Until $G$ contains no cycle, do the following:
- Select a cycle $\gamma$ in $G$.
- Add $\gamma$ to $C$, and remove it from $G$. Here, by adding and removing I mean adding and removing edges - the formulation suggests that you want to decompose edges of $G$ (rather than vertices).
Once there are no cycles in $G$, it has to be a sum of trees. (It is well known that a connected acyclic graph is a tree, and accordingly a not-necessarily-connected acyclic graph is a sum of trees). Thus, you can denote whatever remains of $G$ by $T$ and you are done.

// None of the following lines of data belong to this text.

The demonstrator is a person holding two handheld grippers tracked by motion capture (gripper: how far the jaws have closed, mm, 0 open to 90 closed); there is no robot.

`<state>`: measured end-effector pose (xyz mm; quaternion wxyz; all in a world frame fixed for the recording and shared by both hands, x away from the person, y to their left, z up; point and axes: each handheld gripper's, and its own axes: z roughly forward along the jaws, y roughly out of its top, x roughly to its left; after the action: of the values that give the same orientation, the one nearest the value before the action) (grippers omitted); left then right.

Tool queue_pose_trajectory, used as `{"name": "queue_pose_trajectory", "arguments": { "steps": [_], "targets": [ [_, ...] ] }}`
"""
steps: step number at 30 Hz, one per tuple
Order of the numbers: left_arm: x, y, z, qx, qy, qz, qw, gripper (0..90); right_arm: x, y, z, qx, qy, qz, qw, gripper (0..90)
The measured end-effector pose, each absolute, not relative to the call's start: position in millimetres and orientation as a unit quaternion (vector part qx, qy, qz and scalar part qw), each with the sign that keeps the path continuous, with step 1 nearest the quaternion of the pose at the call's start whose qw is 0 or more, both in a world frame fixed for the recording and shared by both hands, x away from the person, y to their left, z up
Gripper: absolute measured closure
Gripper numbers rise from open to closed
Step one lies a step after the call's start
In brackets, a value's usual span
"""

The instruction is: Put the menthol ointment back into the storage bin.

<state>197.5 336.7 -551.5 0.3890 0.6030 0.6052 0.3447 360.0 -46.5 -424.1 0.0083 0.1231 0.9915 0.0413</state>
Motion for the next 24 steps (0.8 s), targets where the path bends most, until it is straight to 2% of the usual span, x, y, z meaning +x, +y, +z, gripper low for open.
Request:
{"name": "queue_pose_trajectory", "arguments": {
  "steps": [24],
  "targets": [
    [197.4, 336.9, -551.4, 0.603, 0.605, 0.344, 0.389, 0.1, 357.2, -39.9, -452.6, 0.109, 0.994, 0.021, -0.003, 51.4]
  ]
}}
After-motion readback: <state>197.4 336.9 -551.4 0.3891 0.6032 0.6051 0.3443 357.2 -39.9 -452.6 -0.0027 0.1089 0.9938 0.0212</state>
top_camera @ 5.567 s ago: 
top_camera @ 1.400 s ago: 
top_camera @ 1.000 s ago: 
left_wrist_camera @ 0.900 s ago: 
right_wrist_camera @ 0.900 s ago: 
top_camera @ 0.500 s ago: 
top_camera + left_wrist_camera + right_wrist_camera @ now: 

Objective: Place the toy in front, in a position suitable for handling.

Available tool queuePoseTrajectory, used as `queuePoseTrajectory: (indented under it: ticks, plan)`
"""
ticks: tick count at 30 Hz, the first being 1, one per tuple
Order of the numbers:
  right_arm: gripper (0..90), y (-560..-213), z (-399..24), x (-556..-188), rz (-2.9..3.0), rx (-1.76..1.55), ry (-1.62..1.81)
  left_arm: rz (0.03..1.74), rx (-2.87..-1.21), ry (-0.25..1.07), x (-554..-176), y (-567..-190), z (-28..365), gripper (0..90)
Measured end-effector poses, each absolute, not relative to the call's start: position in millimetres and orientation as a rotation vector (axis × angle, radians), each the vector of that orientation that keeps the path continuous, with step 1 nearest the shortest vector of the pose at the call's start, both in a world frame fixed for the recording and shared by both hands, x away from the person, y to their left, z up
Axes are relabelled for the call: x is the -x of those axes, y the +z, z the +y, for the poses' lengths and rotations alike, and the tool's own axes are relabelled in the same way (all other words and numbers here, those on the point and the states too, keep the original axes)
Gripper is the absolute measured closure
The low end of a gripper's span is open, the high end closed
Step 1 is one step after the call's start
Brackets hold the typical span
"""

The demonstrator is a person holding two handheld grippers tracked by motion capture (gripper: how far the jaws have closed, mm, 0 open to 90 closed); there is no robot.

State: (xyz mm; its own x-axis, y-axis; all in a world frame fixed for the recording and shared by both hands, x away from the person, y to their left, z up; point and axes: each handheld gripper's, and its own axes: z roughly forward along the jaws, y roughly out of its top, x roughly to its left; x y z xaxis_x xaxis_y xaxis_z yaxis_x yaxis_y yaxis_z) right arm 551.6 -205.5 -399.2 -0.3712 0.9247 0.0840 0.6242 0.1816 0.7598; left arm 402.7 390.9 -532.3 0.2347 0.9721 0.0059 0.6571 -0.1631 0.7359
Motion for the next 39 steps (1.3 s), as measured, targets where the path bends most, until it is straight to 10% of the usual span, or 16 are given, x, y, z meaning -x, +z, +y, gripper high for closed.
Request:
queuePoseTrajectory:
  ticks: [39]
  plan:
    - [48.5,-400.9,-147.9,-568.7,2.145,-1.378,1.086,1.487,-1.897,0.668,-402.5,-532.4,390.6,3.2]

From the construction it is clear that $C$ is a sum of cycles, and we have shown that $T$ is a sum of trees. One thing that remains to be seen is that the cycles in $C$ are vertex-disjoint. Suppose otherwise, i.e. there are two cycles $\gamma$ and $\gamma'$ in $C$ that have a common vertex $v$. For the sake of concreteness, assume $\gamma$ was added to $C$ before $\gamma'$. At first, $v$ had at most $3$ entering edges. Since we deleted two edges entering $v$ when $\gamma$ was added to $C$, after that step $v$ had at most $3-2 = 1$ entering edge. Thus, it can't lie on any cycle after that step, since belonging to a cycle requires degree at least $2$.